WHAT TO DO
The complete listing goes into the output exactly, without its pictures.

──────── COLLECTED MATERIAL ────────

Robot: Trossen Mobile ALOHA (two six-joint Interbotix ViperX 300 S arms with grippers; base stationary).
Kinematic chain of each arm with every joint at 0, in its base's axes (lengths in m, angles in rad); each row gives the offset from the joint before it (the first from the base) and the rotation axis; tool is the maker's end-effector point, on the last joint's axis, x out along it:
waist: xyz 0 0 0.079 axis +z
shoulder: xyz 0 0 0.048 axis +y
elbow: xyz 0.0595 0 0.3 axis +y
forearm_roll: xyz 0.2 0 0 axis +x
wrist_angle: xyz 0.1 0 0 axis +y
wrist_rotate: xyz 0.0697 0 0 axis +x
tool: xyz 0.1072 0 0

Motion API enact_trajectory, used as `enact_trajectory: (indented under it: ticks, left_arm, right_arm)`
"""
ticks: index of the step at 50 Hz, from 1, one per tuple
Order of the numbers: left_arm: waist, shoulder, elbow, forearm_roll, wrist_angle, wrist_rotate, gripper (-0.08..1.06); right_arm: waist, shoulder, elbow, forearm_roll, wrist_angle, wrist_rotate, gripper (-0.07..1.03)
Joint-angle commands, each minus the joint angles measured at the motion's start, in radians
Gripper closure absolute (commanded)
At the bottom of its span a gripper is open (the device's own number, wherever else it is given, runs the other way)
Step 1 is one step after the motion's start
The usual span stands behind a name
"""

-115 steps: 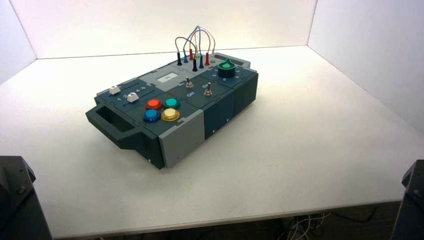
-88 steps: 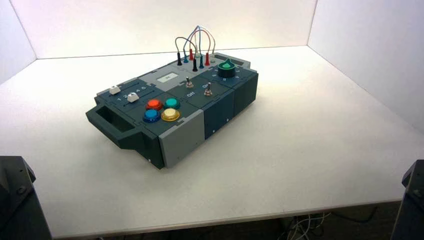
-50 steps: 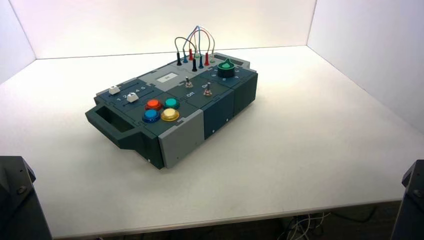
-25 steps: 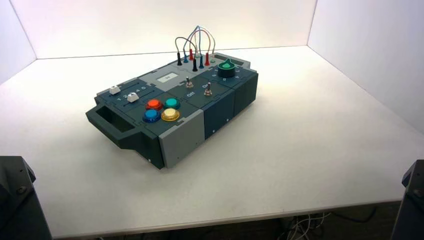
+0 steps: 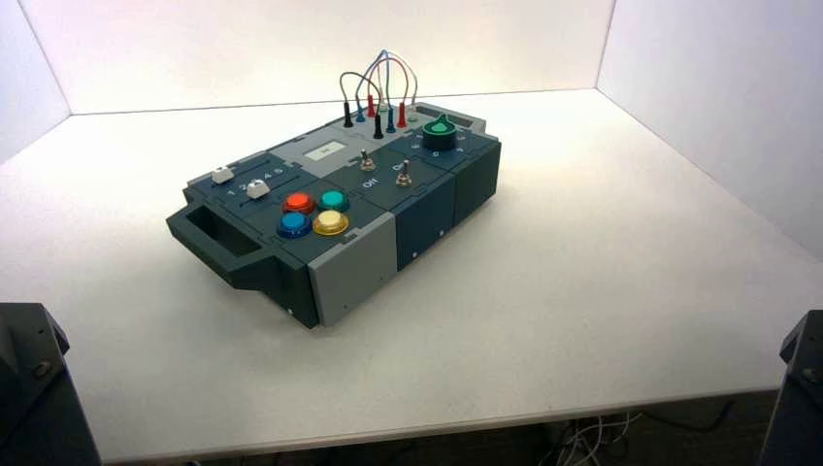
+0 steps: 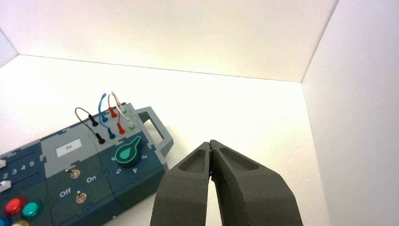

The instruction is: Move the left gripper to the left.

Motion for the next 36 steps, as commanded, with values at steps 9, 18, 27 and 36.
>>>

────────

SOLUTION TO THE PROBLEM
Robot: Trossen Mobile ALOHA (two six-joint Interbotix ViperX 300 S arms with grippers; base stationary).
Kinematic chain of each arm with every joint at 0, in its base's axes (lengths in m, angles in rad); each row gives the offset from the joint before it (the first from the base) and the rotation axis; tool is the maker's end-effector point, on the last joint's axis, x out along it:
waist: xyz 0 0 0.079 axis +z
shoulder: xyz 0 0 0.048 axis +y
elbow: xyz 0.0595 0 0.3 axis +y
forearm_roll: xyz 0.2 0 0 axis +x
wrist_angle: xyz 0.1 0 0 axis +y
wrist_rotate: xyz 0.0697 0 0 axis +x
tool: xyz 0.1072 0 0

Motion API enact_trajectory, used as `enact_trajectory: (indented under it: ticks, left_arm, right_arm)`
"""
ticks: index of the step at 50 Hz, from 1, one per tuple
Order of the numbers: left_arm: waist, shoulder, elbow, forearm_roll, wrist_angle, wrist_rotate, gripper (-0.08..1.06); right_arm: waist, shoulder, elbow, forearm_roll, wrist_angle, wrist_rotate, gripper (-0.07..1.03)
Joint-angle commands, each minus the joint angles measured at the motion's start, in radians
Gripper closure absolute (commanded)
At the bottom of its span a gripper is open (the device's own number, wherever else it is given, runs the other way)
Step 1 is one step after the motion's start
The usual span stands behind a name
"""

-115 steps: 
-88 steps: 
-50 steps: 
-25 steps: 
+0 steps: 
+0 steps: 

The instruction is: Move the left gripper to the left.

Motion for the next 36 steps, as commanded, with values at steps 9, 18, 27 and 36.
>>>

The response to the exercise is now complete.